- _To do_
Select the lines of the records containing the word "occupies" and list them.

(Dataset items)
━━━━━━━━━━━━━━━━━━━━

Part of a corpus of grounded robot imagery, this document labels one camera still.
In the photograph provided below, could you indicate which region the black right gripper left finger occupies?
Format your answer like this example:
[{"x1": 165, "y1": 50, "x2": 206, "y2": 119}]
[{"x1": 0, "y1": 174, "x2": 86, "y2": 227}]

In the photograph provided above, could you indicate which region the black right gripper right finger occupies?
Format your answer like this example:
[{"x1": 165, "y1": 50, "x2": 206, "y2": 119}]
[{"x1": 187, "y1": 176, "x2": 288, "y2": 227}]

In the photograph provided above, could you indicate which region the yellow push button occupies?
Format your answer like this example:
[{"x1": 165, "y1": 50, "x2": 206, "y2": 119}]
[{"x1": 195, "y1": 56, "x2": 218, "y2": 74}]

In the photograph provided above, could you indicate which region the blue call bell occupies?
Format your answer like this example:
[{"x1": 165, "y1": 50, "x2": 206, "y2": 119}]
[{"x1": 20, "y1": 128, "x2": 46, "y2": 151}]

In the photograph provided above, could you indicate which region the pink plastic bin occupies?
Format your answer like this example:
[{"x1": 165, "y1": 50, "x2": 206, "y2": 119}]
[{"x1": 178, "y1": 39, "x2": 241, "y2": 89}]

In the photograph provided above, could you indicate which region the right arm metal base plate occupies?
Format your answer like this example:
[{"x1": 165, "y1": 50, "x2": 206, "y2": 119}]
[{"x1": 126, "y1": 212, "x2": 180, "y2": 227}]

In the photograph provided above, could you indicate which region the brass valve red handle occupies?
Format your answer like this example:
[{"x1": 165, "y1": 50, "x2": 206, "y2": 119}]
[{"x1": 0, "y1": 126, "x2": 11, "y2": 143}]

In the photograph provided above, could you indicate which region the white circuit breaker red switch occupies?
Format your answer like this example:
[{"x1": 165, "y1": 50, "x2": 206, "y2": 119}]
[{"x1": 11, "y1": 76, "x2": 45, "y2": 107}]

━━━━━━━━━━━━━━━━━━━━

- _Answer to the problem_
In the photograph provided below, could you indicate which region the black right gripper left finger occupies?
In the photograph provided above, could you indicate which region the black right gripper right finger occupies?
In the photograph provided above, could you indicate which region the yellow push button occupies?
In the photograph provided above, could you indicate which region the blue call bell occupies?
In the photograph provided above, could you indicate which region the pink plastic bin occupies?
In the photograph provided above, could you indicate which region the right arm metal base plate occupies?
In the photograph provided above, could you indicate which region the brass valve red handle occupies?
In the photograph provided above, could you indicate which region the white circuit breaker red switch occupies?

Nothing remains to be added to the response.